Cerita ini sudah hampir membusuk di draft. Terlalu banyak traveling bikin mood nulis kacau, bahkan sampai niat mau pensiun jadi penulis FF. Mau ganti profesi jadi tukang jalan jalan sama belanja aja hahaha
Semoga menghibur ya oneshoot nya. oia enaknya nulis one shoot itu adalah merdeka secara moral. karena ngga dikejar kejar " kak, kapan lanjutannya...kak ditunggu lanjutannya....kak nanti kahirnya gimana etc"

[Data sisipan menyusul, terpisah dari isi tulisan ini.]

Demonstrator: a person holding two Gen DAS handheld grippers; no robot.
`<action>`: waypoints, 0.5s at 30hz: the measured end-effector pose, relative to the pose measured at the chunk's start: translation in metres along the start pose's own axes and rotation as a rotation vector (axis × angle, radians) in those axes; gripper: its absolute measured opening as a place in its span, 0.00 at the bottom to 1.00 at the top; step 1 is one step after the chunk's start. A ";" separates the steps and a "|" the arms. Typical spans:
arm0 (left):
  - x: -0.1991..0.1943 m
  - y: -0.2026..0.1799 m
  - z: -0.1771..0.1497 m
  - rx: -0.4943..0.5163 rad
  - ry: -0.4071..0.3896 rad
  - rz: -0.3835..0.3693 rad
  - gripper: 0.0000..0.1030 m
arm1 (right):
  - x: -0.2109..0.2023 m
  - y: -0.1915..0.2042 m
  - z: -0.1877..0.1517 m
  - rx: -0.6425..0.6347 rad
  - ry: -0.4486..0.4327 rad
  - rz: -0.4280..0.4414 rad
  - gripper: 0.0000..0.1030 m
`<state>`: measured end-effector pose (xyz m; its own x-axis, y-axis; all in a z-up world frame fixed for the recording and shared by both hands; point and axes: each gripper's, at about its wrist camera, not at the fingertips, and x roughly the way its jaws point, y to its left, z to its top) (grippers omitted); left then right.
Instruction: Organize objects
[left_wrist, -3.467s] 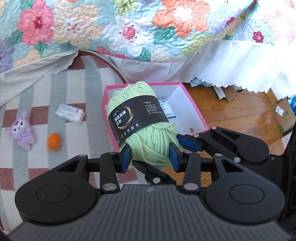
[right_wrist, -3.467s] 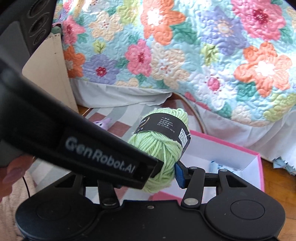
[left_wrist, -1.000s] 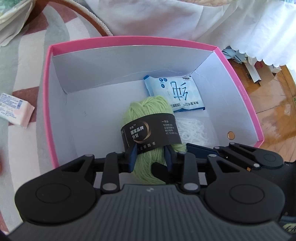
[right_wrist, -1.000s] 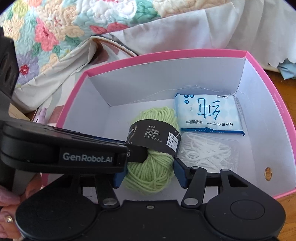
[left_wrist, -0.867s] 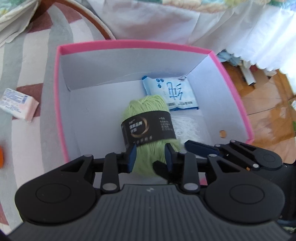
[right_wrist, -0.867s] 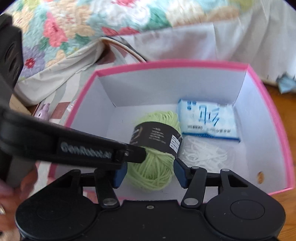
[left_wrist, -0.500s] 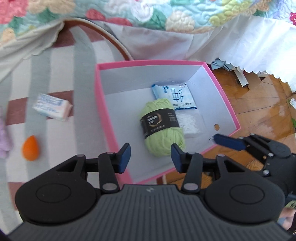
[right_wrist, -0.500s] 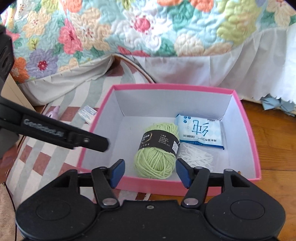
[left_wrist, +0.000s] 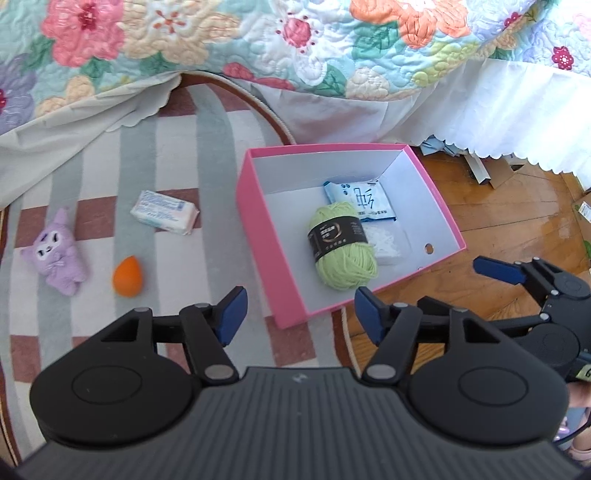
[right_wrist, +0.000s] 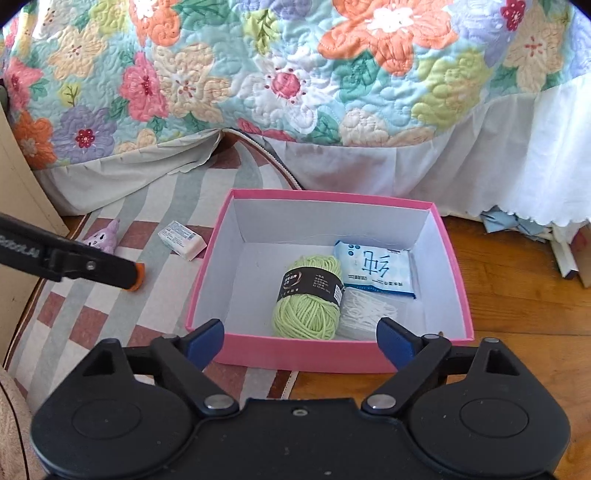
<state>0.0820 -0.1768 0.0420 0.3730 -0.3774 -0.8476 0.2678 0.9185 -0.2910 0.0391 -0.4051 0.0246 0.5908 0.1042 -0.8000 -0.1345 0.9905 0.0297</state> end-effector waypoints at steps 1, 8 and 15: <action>-0.004 0.001 -0.002 0.001 0.003 0.002 0.64 | -0.002 0.002 0.000 0.004 0.007 -0.003 0.93; -0.031 0.013 -0.016 0.009 -0.001 0.052 0.73 | -0.017 0.018 -0.004 0.006 0.009 -0.028 0.96; -0.052 0.029 -0.033 0.016 -0.004 0.090 0.81 | -0.032 0.038 -0.004 -0.025 -0.003 0.019 0.96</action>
<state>0.0413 -0.1271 0.0633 0.4000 -0.2942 -0.8680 0.2476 0.9466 -0.2067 0.0114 -0.3708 0.0490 0.5906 0.1234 -0.7975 -0.1654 0.9858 0.0300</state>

mungkin akan berhenti nulis FF serial itu iya, terbukti banyak banget bikin serial ujung-ujungnya pembaca digantung..hehe maaf yah
---------------------------------------------------------------------------
saya bukan warga negara spanyol juga tidak ada turunan spanyol, tapi saya jatuh cinta dengan negara ini, dan setting oneshoot ini pun di spanyol. met baca....
Granada, Spain
Anabel, masih serius menatap layar laptopnya. Deadline minggu ini sangat menyiksa. Apalagi setelah hampir sebulan Anabel sapaan akrab Anabella Claudia Rodriguez menghabiskan waktunya di luar kota karena jadwal yang sangat padat. Akibatnya laporan serta deadline tulisan menumpuk. Beruntung ia tinggal sendirian sehingga waktu istirahat di rumah pun ia pakai untuk menyelesaikan tugas-tugas kantor. Siang itu Anabel menahan kantuk untuk tetap fokus dengan deretan huruf yang sedang ia susun di laptopnya. Ketika getaran hapenya mengalihkan sejenak perhatian dari layar laptop.

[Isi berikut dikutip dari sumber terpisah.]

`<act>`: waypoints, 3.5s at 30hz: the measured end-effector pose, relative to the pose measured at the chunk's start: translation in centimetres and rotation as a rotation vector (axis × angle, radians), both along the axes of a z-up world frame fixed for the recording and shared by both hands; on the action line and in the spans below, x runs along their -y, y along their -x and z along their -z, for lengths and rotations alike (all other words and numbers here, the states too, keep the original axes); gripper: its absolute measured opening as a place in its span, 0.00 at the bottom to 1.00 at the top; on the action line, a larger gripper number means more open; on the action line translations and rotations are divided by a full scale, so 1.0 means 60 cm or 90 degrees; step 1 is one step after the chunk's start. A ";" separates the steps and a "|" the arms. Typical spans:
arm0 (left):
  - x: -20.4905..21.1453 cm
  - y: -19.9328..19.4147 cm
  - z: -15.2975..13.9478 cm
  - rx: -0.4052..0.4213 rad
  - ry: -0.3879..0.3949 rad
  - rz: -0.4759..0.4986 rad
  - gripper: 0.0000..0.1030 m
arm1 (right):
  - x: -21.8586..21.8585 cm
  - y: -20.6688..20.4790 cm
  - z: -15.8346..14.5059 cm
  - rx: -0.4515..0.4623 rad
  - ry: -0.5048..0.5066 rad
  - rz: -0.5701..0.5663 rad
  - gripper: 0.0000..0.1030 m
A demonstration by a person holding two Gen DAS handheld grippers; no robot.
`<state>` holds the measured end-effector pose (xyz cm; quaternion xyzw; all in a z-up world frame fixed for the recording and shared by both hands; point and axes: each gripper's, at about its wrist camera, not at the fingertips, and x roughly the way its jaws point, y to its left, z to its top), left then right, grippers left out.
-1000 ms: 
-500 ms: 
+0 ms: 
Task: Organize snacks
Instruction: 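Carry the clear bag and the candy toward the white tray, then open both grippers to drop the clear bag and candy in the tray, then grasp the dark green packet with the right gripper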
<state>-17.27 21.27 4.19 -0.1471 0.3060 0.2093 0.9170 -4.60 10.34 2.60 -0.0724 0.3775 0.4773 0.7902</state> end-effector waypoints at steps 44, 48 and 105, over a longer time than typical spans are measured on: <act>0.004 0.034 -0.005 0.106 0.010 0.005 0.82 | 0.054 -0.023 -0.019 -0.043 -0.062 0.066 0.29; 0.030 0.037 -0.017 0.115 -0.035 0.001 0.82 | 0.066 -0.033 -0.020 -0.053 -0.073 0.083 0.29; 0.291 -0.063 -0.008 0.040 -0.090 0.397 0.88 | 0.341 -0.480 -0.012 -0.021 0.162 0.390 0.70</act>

Pesan singkat melalui whatsapp dari Sandra, sebentuk senyum mengembang di bibir Anabel. Sandra temannya dulu saat kuliah yang saat ini tinggal di Brisbane, sudah setahun lebih tidak pernah lagi kontak, bahkan terakhir kali kontak setahun lalu ketika ia menanyakan tentang Stefan Bradl yang sedang mengambil S3 di Norwegia. Sebetulnya hubungan Anabel dengan Sandra tergolong unik. Mereka tidak bisa dikatakan bersahabat juga tidak bisa dikatakan sebagai rival, hubungan pertemanan keduanya pasang surut. Pasang surut pertemanan itu tidak lain tidak bukan karena lelaki yang dekat dengan Anabel. Selalu saja Anabel dibuat tidak tenang dengan ulah Sandra yang selalu menggoda kekasihnya. Masa kuliah dulu Anabel berpacaran dengan Dani Pedrosa, cowok paling ganteng di kampus, beruntung Anabel karena Dani tipe setia sehingga usaha Sandra pun nihil. Sandra terus dan terus berusaha mencari tau setiap laki-laki yang dekat dengan Anabel, termasuk Stefan yang sebenarnya adalah sepupu Anabel.

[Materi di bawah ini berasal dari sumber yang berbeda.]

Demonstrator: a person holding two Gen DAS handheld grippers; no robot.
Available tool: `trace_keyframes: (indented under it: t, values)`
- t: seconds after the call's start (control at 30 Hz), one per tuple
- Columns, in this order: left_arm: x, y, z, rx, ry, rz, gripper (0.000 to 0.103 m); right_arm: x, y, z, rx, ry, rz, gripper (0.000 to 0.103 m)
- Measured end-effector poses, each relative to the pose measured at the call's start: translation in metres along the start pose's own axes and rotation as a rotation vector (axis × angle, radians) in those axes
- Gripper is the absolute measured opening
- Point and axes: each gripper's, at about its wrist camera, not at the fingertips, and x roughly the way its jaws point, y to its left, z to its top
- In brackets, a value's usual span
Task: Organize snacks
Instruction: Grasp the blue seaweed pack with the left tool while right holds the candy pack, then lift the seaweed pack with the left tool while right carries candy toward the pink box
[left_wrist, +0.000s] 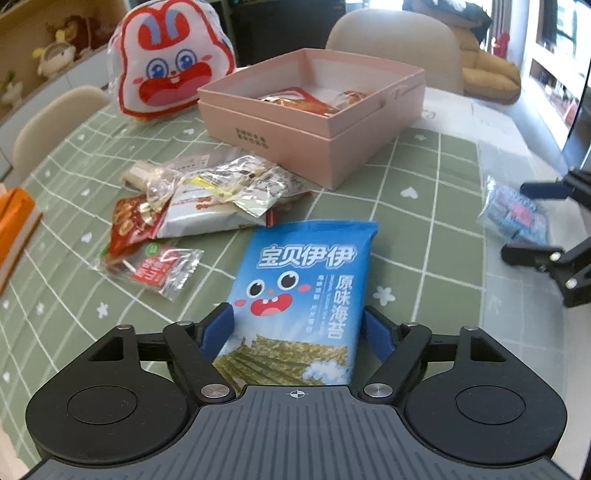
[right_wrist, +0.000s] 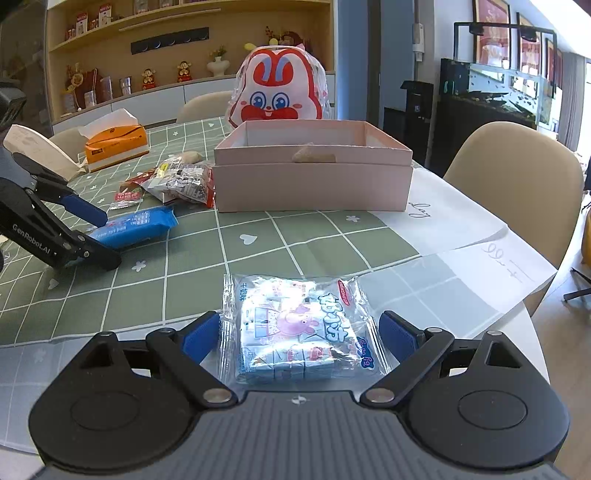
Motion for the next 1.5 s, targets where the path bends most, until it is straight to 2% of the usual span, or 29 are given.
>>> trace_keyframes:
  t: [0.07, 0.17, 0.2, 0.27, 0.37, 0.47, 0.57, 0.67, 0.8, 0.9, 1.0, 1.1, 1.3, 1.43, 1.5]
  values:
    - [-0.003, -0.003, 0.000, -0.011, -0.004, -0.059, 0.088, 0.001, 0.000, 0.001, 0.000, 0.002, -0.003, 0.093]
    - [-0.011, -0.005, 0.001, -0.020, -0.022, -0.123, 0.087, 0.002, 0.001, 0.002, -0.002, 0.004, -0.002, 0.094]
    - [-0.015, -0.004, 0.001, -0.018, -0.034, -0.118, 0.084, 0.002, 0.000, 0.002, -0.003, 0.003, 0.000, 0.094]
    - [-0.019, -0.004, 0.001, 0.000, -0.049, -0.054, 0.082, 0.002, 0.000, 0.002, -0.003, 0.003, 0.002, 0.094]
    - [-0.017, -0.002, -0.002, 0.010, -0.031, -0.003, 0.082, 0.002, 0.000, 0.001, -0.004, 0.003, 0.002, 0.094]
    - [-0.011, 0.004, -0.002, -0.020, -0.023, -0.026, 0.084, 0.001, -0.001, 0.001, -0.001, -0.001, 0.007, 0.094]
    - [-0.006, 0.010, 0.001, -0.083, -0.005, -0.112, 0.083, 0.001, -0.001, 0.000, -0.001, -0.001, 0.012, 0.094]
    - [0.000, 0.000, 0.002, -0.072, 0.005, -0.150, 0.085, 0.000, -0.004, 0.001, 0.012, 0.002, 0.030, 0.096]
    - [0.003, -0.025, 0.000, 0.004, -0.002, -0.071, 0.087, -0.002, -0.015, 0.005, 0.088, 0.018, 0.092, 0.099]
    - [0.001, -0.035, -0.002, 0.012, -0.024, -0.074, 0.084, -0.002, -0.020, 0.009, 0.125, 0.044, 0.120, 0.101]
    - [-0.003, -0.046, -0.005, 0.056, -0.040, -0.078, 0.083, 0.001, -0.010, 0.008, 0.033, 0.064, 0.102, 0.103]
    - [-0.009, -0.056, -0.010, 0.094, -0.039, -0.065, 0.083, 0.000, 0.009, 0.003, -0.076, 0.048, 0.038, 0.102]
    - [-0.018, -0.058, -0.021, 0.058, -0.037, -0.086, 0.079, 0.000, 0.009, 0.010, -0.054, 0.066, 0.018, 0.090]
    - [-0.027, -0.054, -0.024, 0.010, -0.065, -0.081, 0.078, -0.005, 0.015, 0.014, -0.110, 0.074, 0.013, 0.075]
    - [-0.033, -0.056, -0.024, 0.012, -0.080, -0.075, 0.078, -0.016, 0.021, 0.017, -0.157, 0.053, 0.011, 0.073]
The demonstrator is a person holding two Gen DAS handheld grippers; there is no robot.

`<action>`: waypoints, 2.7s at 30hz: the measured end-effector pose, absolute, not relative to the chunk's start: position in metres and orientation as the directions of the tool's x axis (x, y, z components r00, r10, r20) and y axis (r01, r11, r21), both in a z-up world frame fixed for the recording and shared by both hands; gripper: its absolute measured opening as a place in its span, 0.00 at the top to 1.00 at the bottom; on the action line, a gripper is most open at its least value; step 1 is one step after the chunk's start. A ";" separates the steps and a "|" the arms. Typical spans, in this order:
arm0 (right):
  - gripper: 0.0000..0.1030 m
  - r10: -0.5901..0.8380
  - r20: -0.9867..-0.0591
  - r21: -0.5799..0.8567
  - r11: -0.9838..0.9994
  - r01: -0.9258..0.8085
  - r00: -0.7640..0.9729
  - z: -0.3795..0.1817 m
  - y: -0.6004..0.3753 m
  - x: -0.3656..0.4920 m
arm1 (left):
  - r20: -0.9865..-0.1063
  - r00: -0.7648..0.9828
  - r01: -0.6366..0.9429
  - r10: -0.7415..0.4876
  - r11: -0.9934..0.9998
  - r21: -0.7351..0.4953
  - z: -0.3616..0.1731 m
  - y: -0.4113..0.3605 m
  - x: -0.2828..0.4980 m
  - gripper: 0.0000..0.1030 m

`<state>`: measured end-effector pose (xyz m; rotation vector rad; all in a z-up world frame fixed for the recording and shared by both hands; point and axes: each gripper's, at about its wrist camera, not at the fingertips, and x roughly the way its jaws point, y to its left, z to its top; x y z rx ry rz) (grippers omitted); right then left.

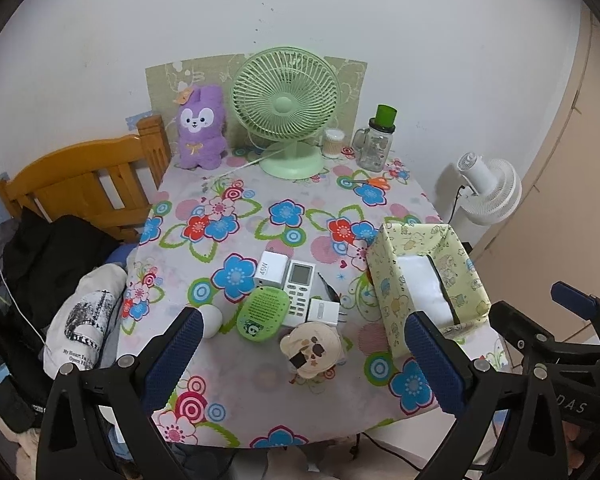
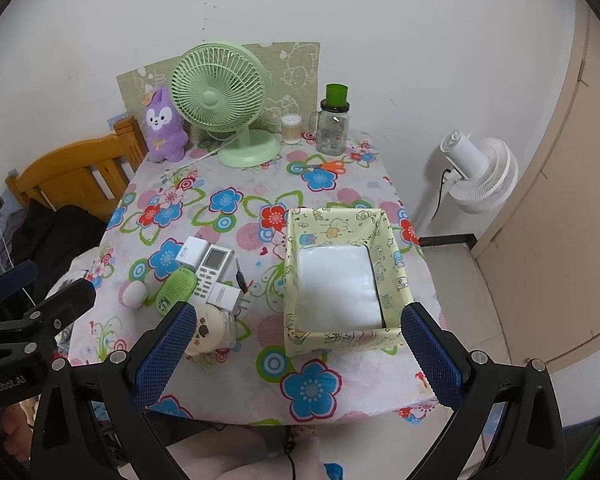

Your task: Organize rigid objects

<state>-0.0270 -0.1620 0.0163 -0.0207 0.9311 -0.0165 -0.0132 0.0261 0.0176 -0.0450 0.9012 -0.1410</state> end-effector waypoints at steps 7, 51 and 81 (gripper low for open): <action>0.00 -0.016 -0.791 -0.008 1.000 0.015 0.611 0.023 -0.163 -0.028 | -0.771 0.620 0.111 -0.145 0.989 -0.097 0.021 0.026 -0.013 0.01; 0.00 -0.041 -0.840 -0.041 0.999 0.012 0.541 -0.048 -0.082 0.051 | -0.863 0.490 0.096 -0.124 0.992 -0.088 -0.072 0.117 0.064 0.02; 0.00 -0.021 -0.920 -0.026 1.000 -0.007 0.390 -0.175 -0.040 0.065 | -0.942 0.325 0.106 -0.088 0.993 -0.056 -0.196 0.148 0.103 0.10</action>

Pertama Anabel berkenalandengan Sandra adalah di bangku kuliah semester 1, sejak awal Sandra berusaha menjalin persahabatan dengan Anabel yang terkenal dingin dan soliter. Sifat Anabel memang unik, terkesan antisosial tapi itu merupakan efek dari latar belakangnya yang dibesarkan sebagai anak tunggal. Tapi justru sikap independen Anabel yang menjadi magnet untuk orang di sektiranya menjalin pertemanan dengan Anabel, termasuk Sandra. Kehadiran Sandra tidak terlalu disukai oleh Mietha, Midha juga Carlotta, 4 orang yang mengklaim Anabel sebagai anggota geng mereka.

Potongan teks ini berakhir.